* _Your objective_: Set down each line from the start of the material exactly, please, up to and including the one that contains "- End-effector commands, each".

* _Recorded information_:
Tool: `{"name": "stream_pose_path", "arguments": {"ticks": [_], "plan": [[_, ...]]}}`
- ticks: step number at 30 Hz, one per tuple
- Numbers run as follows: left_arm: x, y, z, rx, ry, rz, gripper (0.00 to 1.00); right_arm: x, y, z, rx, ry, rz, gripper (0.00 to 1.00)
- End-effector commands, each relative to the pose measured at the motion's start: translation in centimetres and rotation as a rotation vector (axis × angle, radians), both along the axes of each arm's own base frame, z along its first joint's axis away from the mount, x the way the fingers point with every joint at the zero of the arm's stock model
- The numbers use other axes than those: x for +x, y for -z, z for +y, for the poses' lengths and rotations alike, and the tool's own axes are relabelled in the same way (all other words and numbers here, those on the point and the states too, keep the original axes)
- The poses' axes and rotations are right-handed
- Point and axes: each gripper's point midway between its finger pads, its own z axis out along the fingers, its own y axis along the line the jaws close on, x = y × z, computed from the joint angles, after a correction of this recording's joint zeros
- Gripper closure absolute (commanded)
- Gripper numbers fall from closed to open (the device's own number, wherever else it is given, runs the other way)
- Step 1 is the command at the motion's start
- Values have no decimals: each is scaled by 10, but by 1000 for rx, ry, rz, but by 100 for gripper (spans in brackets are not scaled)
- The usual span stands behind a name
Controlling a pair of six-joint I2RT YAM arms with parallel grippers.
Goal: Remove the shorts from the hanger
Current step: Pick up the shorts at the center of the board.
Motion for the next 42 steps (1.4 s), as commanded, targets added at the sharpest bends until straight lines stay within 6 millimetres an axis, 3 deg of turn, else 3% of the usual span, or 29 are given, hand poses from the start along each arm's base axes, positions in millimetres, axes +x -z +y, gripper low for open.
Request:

* _Final answer_:
Tool: `{"name": "stream_pose_path", "arguments": {"ticks": [_], "plan": [[_, ...]]}}`
- ticks: step number at 30 Hz, one per tuple
- Numbers run as follows: left_arm: x, y, z, rx, ry, rz, gripper (0.00 to 1.00); right_arm: x, y, z, rx, ry, rz, gripper (0.00 to 1.00)
- End-effector commands, each relative to the pose measured at the motion's start: translation in centimetres and rotation as a rotation vector (axis × angle, radians), both along the axes of each arm's own base frame, z along its first joint's axis away from the mount, x the way the fingers point with every joint at the zero of the arm's stock model

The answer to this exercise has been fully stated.